Они обнялись в эфире — в подобной среде это был жест доверия, который и не снился многим практикующим магам.
«Куда ты пойдешь?» — спросил Габриэль.
Гармодий помедлил.
«Тебе лучше не знать, малец. Отчаянные времена требуют отчаянных мер. — Он улыбнулся. — Вот мои соображения насчет происходящего».
Он протянул свиток — эфирный, и у Габриэля разболелась голова от такой премудрости.
«Ступай с Богом», — сказал Гармодий.
И Габриэль остался по-настоящему один.
В разгуле зверства наступает миг, когда уже не берут пленных: люди слишком напуганы или настолько упиваются разрушением, что не остается места для милосердия.
Но есть и другой миг, когда обе стороны близки к изнеможению. Тогда они, сугубо от усталости, приобретают зоркость, выходя за пределы страха и жажды крови.
Сэр Майкл увидел, как командир ветеранов Андроника извлек за лезвие свой меч. Он взялся за эфес и воздел его — обеими руками, высоко, открыв подмышки.
— Они сдаются! — проревел он.
Понадобилось время. Для последнего человека, зарубленного между Кевином Эвальдом и Уилфулом Убийцей, оно непоправимо затянулось. Некоторые ничего не слышали, мешали закрытые шлемы. Другие — не видели.
По мере распространения капитуляции иных нордиканцев пришлось сдерживать. На шлеме у сэра Милуса была вмятина, оставленная Харальдом Деркенсаном, который вознамерился стереть с лица земли всех до единого рыцарей. В ногах у него лежал бездыханный Черноволосый, пронзенный копьем наемника.
Красный Рыцарь наблюдал за финалом со своего скакуна. Он только что узнал о гибели сэра Йоханнеса. И Джона Ле Бэйлли.
Сэр Гэвин взялся за его стремя.
— Вон эта сволочь. — Он указал на золотой шлем и белого коня, которые удалялись на юг.
Красный Рыцарь поддался минутной ярости.
— Возьмем его!
— Я с тобой, — откликнулся сэр Гэвин.
Он захромал за передовую к скоплению лошадей и пажей.
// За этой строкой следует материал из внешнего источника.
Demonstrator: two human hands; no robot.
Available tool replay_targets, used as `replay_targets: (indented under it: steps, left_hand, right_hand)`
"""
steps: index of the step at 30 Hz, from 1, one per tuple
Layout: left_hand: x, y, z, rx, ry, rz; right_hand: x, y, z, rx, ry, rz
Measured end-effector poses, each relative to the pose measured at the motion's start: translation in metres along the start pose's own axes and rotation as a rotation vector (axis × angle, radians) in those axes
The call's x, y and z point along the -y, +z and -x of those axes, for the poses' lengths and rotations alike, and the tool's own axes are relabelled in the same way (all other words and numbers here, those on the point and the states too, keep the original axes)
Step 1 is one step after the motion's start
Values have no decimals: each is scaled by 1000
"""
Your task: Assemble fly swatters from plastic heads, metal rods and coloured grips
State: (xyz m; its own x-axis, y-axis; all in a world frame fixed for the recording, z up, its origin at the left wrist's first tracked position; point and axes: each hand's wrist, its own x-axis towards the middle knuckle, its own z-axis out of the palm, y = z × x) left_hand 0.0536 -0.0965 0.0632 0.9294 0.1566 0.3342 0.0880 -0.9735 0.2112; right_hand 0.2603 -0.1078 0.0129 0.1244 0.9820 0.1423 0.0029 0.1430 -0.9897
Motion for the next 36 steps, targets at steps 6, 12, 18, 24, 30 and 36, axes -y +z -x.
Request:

Слева и справа обмякали разгромленные морейцы. Большинство попросту садилось в кровавую грязь. Победители выглядели не лучше. Многие попадали на одно колено или согнулись пополам.
От правого фланга отделился сэр Алкей.
— Ты обязан прикончить Деметрия, — заявил он. — Дело не будет завершено, пока это отродье не сдохнет. — Он огляделся. — Фракейцы — люди упрямые и отважные. И нам такие нужны.
Красный Рыцарь взглянул сверху на морейца.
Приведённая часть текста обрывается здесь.